Seattle University School of Law has the country’s best legal writing program and is among the most diverse law schools, according to U.S. News and World Report’s annual rankings. The law school also continues to move up in magazine’s Top 100.

“While the rankings are only one measure of our success, it’s gratifying to know that others recognize what we already know: that we train excellent lawyers who are dedicated to social justice,” Dean Kellye Testy said. “We are extremely proud of the legal education we provide.”

The Legal Writing Program is known for its innovative, practice-oriented legal writing curriculum and use of cutting-edge teaching technology. The law school also founded the 1,600-member Legal Writing Institute, a recognized leader in developing programs around the country and abroad. Faculty members are recognized for their knowledge and dedication to students. The curriculum they have developed has set the standard for legal writing.

“Our legal writing program is a model for law schools throughout the country,” Program Director Laurel Oates said.

The ranking was based on evaluations by law faculty at schools throughout the country. Those programs named by the most faculty go to the top of the list.

Seattle University School of Law is also among those where students are “most likely to encounter classmates from different racial or ethnic groups,” according to U.S. News & World Report.

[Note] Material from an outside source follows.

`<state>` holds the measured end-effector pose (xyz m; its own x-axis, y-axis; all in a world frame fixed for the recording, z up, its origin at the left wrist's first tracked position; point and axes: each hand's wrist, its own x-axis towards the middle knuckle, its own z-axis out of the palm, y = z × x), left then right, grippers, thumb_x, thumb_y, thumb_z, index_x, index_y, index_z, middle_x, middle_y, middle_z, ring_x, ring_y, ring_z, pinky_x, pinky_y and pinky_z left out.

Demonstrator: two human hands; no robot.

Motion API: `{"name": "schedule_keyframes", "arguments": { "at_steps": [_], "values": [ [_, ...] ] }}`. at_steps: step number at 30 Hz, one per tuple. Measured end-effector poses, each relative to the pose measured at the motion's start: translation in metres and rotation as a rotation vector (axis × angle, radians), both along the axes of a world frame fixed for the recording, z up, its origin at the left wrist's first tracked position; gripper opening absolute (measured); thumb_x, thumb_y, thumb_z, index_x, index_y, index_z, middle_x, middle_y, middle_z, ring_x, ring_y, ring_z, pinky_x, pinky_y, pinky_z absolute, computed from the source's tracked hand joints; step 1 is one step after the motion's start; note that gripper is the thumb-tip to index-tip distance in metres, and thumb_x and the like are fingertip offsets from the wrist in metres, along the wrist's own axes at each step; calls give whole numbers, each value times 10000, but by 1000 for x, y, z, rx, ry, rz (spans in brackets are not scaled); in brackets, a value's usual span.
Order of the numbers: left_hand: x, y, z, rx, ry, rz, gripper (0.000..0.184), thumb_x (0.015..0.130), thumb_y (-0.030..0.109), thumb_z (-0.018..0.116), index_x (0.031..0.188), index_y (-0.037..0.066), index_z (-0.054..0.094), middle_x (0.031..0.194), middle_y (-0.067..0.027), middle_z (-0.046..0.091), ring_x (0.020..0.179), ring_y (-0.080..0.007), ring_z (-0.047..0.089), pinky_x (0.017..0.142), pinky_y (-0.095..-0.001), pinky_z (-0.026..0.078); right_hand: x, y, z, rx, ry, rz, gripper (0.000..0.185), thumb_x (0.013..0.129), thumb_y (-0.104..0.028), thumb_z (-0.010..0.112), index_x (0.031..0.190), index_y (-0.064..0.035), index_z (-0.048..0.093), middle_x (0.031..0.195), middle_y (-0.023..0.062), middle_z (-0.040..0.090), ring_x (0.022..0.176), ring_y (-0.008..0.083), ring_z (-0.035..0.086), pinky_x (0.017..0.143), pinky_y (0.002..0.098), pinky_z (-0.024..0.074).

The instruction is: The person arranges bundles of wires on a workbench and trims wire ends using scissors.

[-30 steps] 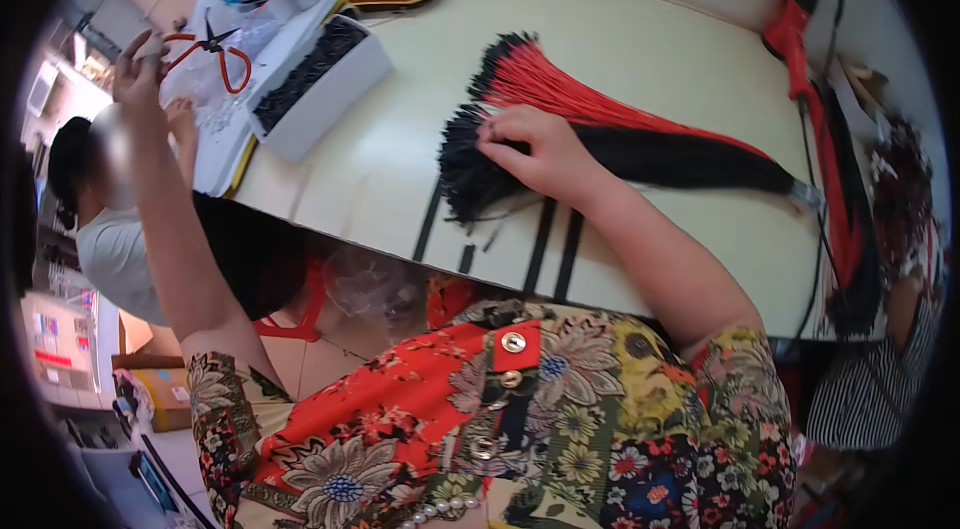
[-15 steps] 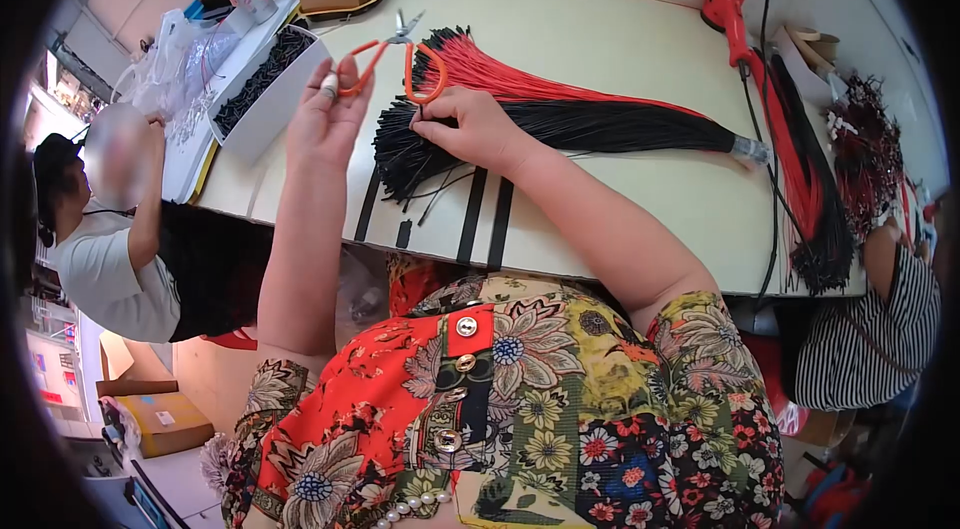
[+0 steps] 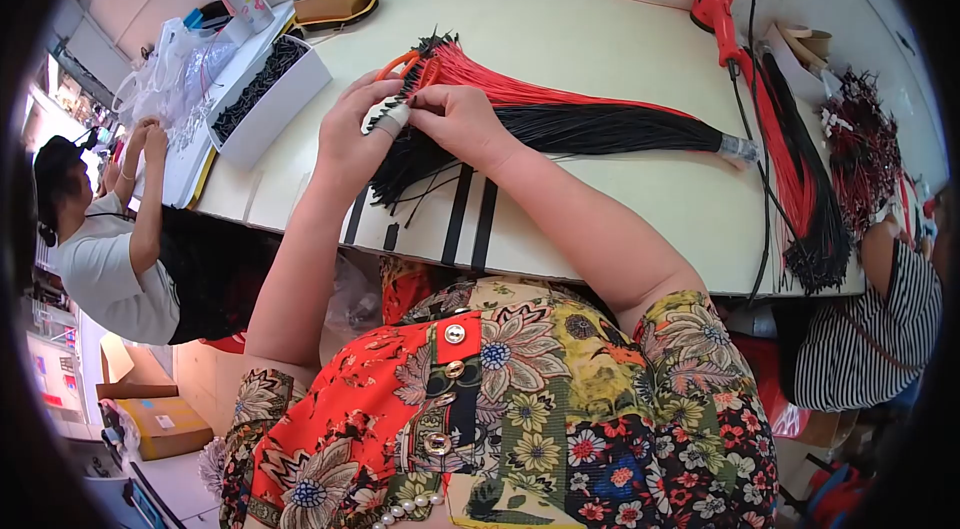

“Diversity has always been an important goal at this law school,” Assistant Dean for Admissions Carol Cochran said. “Having a broad mix of students and faculty from different ethnic, racial, intellectual and social backgrounds creates a richer atmosphere for everyone at the law school.”

The overall rankings in the magazine’s annual edition of America’s Best Graduate Schools are based on a formula derived from a number of factors, including assessment by peers and judges, entering student GPAs and LSAT scores, acceptance rate, faculty-student ratio, bar passage and number of graduates employed nine months after graduating. It does not look at the mission of the school, student satisfaction or other aspects that make each school unique.

“While the rankings are important, they do not portray the whole picture of what a special, vibrant place this is,” Testy said.